» **Aim of the task**
Repeat verbatim what the listing holds, but not its pictures.

· · · ·

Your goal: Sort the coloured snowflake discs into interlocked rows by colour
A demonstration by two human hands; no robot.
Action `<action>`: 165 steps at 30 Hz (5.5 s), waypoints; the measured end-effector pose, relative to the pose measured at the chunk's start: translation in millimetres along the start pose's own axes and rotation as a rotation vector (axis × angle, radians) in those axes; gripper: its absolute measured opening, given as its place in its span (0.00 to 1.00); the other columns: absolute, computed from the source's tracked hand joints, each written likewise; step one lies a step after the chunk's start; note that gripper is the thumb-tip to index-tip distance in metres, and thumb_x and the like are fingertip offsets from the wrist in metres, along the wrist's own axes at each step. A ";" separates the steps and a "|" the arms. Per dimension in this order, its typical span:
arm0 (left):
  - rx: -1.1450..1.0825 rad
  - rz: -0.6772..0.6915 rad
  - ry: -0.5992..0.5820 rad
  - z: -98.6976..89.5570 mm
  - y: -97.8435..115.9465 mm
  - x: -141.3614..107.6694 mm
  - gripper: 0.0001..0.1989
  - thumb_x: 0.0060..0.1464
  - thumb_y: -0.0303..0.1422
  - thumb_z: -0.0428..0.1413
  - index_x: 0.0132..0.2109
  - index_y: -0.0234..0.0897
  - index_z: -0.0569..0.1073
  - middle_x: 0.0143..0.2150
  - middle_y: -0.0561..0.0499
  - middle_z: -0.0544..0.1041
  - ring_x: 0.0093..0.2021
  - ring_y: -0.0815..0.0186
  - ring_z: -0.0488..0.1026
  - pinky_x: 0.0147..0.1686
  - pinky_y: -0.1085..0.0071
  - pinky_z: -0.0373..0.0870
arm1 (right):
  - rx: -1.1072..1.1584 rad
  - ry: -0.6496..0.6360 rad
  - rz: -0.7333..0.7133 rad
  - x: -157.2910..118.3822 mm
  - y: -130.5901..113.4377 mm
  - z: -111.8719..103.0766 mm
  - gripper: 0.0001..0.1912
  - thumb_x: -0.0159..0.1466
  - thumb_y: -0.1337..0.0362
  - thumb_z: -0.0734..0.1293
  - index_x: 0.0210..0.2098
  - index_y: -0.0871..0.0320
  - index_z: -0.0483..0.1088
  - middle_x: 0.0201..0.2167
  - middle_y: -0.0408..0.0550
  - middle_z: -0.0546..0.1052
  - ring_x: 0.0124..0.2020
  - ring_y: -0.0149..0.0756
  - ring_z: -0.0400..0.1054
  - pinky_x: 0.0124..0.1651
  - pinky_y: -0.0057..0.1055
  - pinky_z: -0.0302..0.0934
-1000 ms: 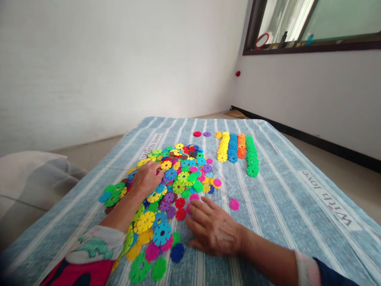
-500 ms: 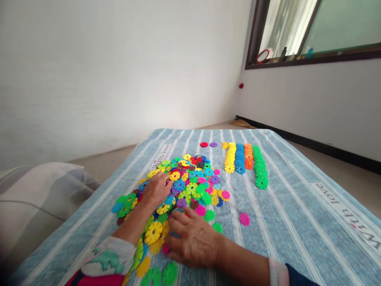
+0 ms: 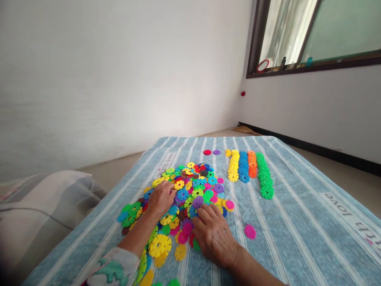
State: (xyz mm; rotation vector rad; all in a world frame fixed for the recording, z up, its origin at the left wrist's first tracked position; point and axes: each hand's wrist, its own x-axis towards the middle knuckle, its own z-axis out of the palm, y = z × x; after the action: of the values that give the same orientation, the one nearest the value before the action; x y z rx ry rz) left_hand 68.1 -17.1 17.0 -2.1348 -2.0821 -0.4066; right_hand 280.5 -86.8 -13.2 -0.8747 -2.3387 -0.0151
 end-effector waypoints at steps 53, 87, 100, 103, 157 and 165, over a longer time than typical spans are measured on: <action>-0.475 0.156 0.155 3.7 11.5 -2.4 0.07 0.46 0.31 0.56 0.25 0.37 0.66 0.25 0.55 0.69 0.29 0.68 0.66 0.33 0.72 0.62 | -0.025 0.073 0.051 -5.9 18.9 -6.9 0.15 0.67 0.69 0.57 0.24 0.58 0.64 0.24 0.45 0.66 0.29 0.34 0.57 0.34 0.32 0.48; -0.807 -0.141 0.225 0.5 -2.2 4.2 0.14 0.53 0.42 0.50 0.32 0.37 0.73 0.26 0.55 0.72 0.30 0.66 0.69 0.32 0.73 0.66 | 0.088 -0.036 -0.018 -7.9 1.7 -0.5 0.11 0.66 0.71 0.58 0.27 0.58 0.63 0.27 0.45 0.68 0.31 0.34 0.59 0.35 0.32 0.52; -1.019 -0.286 0.156 -0.8 4.9 5.7 0.14 0.49 0.44 0.54 0.34 0.36 0.71 0.24 0.58 0.69 0.16 0.70 0.71 0.16 0.77 0.64 | 0.021 0.015 -0.032 -4.2 3.7 3.4 0.10 0.65 0.70 0.58 0.26 0.58 0.62 0.26 0.45 0.68 0.31 0.34 0.58 0.35 0.32 0.51; -0.996 -0.272 0.135 -4.9 4.6 5.2 0.14 0.50 0.43 0.54 0.33 0.36 0.71 0.22 0.59 0.68 0.16 0.69 0.72 0.15 0.78 0.62 | 0.057 0.018 -0.028 -5.4 2.0 2.0 0.11 0.66 0.69 0.58 0.26 0.58 0.63 0.26 0.45 0.68 0.30 0.34 0.58 0.34 0.32 0.52; -0.718 -0.045 -0.496 -43.9 14.1 -63.0 0.06 0.47 0.34 0.53 0.31 0.37 0.71 0.19 0.58 0.69 0.17 0.68 0.71 0.16 0.77 0.60 | -0.006 0.005 0.114 4.7 -26.8 13.6 0.10 0.57 0.59 0.70 0.32 0.59 0.70 0.33 0.50 0.71 0.39 0.43 0.62 0.45 0.41 0.56; -0.837 -0.094 -0.425 -40.7 7.7 -58.1 0.05 0.48 0.33 0.52 0.32 0.36 0.69 0.21 0.59 0.68 0.18 0.69 0.71 0.19 0.76 0.65 | 0.037 0.116 0.034 4.5 -18.0 13.6 0.12 0.65 0.70 0.59 0.25 0.58 0.66 0.26 0.46 0.69 0.32 0.37 0.59 0.40 0.36 0.53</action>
State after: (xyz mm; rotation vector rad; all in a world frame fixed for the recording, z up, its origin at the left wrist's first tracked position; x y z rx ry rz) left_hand 71.0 -84.5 40.2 -2.7532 -2.5540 -1.0807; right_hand 259.6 -95.2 -17.9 -0.8725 -2.2091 -0.0083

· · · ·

» **Task output**
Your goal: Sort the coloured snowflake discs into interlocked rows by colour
A demonstration by two human hands; no robot.
Action `<action>`: 165 steps at 30 Hz (5.5 s), waypoints; the measured end-effector pose, relative to the pose measured at the chunk's start: translation in millimetres along the start pose's own axes and rotation as a rotation vector (axis × angle, radians) in those axes; gripper: its absolute measured opening, given as its place in its span (0.00 to 1.00); the other columns: absolute, computed from the source's tracked hand joints, each written likewise; step one lies a step after the chunk's start; note that gripper is the thumb-tip to index-tip distance in metres, and thumb_x and the like are fingertip offsets from the wrist in metres, along the wrist's own axes at each step. A ";" separates the steps and a "|" the arms. Per dimension in this order, its typical span:
arm0 (left):
  - rx: -1.1450..1.0825 rad
  - rz: -0.6772..0.6915 rad
  - ry: -0.5992..0.5820 rad
  - z: -98.6976..89.5570 mm
  - y: -97.8435..115.9465 mm
  - x: -141.3614..107.6694 mm
  - gripper: 0.0001..0.1989
  - thumb_x: 0.0060..0.1464
  - thumb_y: -0.0303..0.1422
  - thumb_z: -0.0428..0.1413
  - index_x: 0.0132..0.2109
  - index_y: -0.0234..0.0897
  - index_z: -0.0569..0.1073
  - middle_x: 0.0143..0.2150
  - middle_y: -0.0561..0.0499
  - middle_z: -0.0544..0.1041
  - ring_x: 0.0093..0.2021
  - ring_y: -0.0815..0.0186
  - ring_z: -0.0488..0.1026
  - pinky_x: 0.0147..0.1686
  - pinky_y: -0.1085..0.0071
  - pinky_z: -0.0373..0.0870
arm1 (right):
  - rx: -1.1072..1.1584 rad
  - ry: -0.6496..0.6360 rad
  - rz: -0.7333..0.7133 rad
  - x: -157.2910..118.3822 mm
  - y: -130.5901..113.4377 mm
  - z: -111.8719..103.0766 mm
  - gripper: 0.0001..0.1912
  - thumb_x: -0.0159..0.1466
  - thumb_y: -0.1337..0.0362
  - thumb_z: -0.0734..0.1293
  - index_x: 0.0210..0.2098
  - index_y: -0.0871..0.0320
  - index_z: -0.0483..0.1088
  - middle_x: 0.0201..0.2167
  - middle_y: -0.0408..0.0550
  - middle_z: -0.0546..0.1052
  - ring_x: 0.0124..0.2020
  - ring_y: -0.0149..0.0756
  - ring_z: -0.0400..0.1054
  - pinky_x: 0.0124..0.1651
  - pinky_y: -0.0057..0.1055
  - pinky_z: -0.0302..0.0934
-1000 ms: 
-500 ms: 
+0 ms: 
State: (xyz mm; rotation vector rad; all in a world frame fixed for the recording, z up, its origin at the left wrist's first tracked position; point and axes: each hand's wrist, its own x-axis towards the middle knuckle, its own z-axis out of the palm, y = z × x; after the action: of the values that give the same orientation, the one nearest the value before the action; x y z rx ry rz) left_hand 68.1 -17.1 17.0 -2.1348 -2.0821 -0.4066; right_hand 280.5 -86.8 -13.2 -0.8747 -2.3387 -0.0151
 end-effector waypoints at steps 53, 87, 100, 103, 157 and 165, over a longer time than typical spans are measured on: <action>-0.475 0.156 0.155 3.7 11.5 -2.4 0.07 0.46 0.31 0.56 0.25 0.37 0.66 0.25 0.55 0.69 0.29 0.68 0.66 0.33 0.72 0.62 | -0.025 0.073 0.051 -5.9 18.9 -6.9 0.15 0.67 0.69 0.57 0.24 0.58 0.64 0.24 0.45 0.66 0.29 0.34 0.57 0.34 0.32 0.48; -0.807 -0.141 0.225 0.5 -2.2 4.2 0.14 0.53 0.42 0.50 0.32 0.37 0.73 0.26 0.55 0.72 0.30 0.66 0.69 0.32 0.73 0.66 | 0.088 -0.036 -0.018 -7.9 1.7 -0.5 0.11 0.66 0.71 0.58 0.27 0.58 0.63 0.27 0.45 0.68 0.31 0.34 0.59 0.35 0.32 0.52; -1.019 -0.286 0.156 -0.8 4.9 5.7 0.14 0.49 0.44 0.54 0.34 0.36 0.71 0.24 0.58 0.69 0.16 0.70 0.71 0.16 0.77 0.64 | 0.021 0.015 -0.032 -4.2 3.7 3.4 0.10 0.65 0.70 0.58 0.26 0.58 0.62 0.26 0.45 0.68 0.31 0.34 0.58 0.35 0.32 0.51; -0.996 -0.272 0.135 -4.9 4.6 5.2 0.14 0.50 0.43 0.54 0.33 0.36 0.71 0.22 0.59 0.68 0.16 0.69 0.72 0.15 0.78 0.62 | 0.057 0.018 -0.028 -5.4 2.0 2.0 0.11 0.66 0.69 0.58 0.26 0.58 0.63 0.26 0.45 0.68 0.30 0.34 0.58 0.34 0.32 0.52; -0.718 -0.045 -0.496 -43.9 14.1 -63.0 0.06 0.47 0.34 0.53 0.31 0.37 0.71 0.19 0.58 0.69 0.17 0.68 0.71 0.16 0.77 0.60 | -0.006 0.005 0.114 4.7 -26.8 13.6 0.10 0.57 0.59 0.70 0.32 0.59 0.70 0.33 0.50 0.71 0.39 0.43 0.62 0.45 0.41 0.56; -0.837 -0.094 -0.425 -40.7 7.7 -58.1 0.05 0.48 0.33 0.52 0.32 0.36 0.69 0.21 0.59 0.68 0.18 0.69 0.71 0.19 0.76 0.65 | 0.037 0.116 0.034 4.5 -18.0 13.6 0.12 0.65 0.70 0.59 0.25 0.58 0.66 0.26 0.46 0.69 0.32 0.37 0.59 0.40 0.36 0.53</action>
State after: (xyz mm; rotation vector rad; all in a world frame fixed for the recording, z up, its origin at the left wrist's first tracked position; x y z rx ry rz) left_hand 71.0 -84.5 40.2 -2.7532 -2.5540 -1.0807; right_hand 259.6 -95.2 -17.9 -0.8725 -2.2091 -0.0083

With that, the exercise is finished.